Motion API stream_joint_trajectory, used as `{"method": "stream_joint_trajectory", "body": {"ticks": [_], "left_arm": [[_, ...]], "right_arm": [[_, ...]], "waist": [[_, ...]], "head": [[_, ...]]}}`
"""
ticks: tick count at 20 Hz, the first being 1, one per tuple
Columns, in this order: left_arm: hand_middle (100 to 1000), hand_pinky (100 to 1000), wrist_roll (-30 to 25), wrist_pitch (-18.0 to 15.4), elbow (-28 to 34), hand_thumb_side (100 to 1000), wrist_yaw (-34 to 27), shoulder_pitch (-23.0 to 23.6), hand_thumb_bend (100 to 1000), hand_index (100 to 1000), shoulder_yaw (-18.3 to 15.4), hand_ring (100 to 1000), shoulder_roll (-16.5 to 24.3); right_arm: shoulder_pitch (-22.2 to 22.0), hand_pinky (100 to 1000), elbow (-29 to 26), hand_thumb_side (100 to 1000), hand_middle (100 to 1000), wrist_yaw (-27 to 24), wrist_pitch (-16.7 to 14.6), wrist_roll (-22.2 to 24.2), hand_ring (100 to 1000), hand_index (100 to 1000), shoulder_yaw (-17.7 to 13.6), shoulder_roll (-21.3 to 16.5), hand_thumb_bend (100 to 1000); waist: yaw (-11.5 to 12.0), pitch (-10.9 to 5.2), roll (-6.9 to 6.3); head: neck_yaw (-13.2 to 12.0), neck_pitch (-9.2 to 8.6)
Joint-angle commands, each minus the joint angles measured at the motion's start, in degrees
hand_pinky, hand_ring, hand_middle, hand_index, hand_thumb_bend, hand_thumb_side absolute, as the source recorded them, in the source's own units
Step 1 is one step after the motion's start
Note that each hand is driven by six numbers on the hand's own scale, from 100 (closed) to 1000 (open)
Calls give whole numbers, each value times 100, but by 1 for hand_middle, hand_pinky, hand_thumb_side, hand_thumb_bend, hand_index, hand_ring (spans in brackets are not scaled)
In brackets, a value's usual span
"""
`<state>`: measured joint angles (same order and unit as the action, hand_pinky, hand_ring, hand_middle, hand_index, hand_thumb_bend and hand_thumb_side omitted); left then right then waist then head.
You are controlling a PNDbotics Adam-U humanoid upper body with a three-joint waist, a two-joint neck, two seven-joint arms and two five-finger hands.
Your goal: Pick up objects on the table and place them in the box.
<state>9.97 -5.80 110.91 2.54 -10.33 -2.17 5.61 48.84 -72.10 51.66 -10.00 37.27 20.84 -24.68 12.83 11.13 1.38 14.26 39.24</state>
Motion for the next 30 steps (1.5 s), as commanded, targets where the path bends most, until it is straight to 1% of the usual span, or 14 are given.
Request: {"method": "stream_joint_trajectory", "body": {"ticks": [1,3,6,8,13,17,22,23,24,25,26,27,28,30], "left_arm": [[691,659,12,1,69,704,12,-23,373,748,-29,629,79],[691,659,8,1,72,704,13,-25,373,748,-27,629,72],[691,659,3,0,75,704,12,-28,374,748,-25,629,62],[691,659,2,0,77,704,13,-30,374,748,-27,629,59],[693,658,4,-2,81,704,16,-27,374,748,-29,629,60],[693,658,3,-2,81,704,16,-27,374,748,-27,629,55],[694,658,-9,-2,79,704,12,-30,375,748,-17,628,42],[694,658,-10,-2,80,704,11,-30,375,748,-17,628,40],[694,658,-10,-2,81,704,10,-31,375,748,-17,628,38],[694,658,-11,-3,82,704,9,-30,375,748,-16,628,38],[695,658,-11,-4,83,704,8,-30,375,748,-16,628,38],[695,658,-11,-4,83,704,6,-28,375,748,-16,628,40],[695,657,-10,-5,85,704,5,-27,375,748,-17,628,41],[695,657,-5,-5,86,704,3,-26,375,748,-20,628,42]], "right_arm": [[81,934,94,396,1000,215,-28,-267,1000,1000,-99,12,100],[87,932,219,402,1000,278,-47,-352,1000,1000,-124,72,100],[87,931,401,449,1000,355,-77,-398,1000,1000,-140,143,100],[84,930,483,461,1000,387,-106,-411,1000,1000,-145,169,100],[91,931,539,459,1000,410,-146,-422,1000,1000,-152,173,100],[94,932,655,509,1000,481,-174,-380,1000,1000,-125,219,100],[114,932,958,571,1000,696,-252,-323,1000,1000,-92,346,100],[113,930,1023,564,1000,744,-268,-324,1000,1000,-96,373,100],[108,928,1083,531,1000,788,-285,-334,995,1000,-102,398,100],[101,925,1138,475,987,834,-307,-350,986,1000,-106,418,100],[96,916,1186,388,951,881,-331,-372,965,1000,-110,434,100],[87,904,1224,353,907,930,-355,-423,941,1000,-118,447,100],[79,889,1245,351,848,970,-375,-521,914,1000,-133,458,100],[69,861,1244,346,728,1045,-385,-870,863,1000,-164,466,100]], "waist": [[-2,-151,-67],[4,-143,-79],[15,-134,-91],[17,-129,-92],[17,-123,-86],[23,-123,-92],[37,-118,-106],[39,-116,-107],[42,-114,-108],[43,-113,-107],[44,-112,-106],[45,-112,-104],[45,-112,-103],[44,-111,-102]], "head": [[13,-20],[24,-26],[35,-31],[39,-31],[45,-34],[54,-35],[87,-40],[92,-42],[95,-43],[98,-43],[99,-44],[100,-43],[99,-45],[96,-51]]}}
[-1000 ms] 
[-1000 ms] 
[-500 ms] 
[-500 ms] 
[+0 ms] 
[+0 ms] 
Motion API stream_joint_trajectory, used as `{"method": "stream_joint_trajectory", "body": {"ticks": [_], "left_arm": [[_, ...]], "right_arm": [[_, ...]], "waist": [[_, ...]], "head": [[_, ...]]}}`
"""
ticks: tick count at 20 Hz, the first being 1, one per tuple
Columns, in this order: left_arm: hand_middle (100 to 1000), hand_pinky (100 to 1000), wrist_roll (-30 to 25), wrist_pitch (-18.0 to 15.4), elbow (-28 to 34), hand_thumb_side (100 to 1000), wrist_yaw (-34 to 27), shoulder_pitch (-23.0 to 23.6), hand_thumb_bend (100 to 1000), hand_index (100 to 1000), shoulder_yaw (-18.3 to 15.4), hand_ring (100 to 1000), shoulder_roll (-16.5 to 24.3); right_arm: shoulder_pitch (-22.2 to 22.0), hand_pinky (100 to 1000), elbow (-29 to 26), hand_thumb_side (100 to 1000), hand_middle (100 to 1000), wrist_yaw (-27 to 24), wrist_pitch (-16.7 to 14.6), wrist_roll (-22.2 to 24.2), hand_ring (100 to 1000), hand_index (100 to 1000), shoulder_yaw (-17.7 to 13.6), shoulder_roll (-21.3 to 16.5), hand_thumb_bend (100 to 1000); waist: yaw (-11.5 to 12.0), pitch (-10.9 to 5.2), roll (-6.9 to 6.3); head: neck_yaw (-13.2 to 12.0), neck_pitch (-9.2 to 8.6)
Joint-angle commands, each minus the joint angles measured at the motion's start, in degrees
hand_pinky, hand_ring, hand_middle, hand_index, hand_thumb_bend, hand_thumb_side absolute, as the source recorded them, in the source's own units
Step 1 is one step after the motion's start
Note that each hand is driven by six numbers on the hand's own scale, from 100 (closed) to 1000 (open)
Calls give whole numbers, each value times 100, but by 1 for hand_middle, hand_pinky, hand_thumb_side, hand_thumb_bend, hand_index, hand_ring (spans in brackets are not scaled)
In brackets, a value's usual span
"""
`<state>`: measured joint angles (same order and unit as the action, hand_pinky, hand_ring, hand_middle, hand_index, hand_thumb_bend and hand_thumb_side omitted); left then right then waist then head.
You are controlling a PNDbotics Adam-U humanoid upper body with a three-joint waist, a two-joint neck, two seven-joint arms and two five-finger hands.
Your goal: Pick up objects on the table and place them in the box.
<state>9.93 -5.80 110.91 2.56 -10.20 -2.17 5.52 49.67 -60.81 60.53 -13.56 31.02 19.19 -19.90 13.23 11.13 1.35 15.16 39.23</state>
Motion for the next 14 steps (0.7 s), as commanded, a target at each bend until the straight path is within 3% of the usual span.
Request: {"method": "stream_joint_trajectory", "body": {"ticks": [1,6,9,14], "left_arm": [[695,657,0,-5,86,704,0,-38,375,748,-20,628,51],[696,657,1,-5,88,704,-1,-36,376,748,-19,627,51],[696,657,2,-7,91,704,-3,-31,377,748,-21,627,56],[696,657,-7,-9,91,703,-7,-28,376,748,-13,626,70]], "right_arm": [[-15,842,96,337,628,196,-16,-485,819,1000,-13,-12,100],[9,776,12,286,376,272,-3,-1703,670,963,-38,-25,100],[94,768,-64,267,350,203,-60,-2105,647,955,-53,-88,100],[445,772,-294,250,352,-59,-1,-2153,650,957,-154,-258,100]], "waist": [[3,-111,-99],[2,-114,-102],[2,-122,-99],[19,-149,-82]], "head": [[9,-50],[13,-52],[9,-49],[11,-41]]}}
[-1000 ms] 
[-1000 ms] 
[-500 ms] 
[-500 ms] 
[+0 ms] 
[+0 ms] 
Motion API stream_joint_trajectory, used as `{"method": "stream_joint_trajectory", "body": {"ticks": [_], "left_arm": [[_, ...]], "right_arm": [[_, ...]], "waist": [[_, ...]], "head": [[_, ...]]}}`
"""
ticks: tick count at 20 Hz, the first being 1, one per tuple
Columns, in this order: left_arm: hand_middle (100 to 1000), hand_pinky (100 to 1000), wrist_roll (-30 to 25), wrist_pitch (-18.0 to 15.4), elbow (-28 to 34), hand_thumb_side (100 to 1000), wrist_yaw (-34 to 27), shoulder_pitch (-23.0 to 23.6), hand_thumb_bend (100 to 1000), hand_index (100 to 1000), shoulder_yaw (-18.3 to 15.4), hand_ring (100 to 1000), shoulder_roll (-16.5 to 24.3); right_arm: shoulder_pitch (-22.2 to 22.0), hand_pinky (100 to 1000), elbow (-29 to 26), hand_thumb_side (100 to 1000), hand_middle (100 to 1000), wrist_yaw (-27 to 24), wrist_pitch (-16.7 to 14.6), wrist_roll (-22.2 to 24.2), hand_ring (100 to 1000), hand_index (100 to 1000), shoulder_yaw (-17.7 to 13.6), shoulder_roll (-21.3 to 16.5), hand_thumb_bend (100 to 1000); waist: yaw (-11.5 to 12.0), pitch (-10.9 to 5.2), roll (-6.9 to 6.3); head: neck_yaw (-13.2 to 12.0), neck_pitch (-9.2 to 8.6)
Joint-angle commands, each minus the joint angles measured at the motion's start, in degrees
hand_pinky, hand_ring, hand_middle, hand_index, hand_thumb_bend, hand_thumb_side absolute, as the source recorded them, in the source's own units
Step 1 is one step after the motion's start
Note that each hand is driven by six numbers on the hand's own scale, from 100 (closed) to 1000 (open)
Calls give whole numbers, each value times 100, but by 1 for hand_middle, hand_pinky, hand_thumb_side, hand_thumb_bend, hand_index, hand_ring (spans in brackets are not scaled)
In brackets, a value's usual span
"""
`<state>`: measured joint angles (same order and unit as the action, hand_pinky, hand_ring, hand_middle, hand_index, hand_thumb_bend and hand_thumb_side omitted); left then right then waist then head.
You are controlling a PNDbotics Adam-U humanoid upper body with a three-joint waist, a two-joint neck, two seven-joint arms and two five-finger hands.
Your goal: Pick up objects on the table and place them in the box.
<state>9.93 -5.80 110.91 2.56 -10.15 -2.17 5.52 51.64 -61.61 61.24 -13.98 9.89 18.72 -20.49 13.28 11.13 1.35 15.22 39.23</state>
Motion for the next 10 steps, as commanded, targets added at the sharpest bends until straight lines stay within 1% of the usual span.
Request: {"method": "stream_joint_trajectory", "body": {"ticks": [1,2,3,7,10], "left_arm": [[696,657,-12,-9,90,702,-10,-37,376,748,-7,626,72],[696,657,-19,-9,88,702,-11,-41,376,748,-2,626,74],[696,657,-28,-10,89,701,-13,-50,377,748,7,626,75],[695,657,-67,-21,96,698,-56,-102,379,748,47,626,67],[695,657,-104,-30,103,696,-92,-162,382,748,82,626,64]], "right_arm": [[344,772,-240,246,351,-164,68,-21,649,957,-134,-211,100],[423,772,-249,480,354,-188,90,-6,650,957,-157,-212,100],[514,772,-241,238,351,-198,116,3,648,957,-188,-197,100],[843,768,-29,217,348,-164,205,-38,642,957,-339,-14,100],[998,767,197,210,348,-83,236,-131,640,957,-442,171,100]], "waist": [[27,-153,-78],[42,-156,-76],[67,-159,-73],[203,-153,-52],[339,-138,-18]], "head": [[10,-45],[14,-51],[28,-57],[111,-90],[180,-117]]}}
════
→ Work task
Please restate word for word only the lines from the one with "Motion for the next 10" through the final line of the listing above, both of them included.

→ Output
Motion for the next 10 steps, as commanded, targets added at the sharpest bends until straight lines stay within 1% of the usual span.
Request: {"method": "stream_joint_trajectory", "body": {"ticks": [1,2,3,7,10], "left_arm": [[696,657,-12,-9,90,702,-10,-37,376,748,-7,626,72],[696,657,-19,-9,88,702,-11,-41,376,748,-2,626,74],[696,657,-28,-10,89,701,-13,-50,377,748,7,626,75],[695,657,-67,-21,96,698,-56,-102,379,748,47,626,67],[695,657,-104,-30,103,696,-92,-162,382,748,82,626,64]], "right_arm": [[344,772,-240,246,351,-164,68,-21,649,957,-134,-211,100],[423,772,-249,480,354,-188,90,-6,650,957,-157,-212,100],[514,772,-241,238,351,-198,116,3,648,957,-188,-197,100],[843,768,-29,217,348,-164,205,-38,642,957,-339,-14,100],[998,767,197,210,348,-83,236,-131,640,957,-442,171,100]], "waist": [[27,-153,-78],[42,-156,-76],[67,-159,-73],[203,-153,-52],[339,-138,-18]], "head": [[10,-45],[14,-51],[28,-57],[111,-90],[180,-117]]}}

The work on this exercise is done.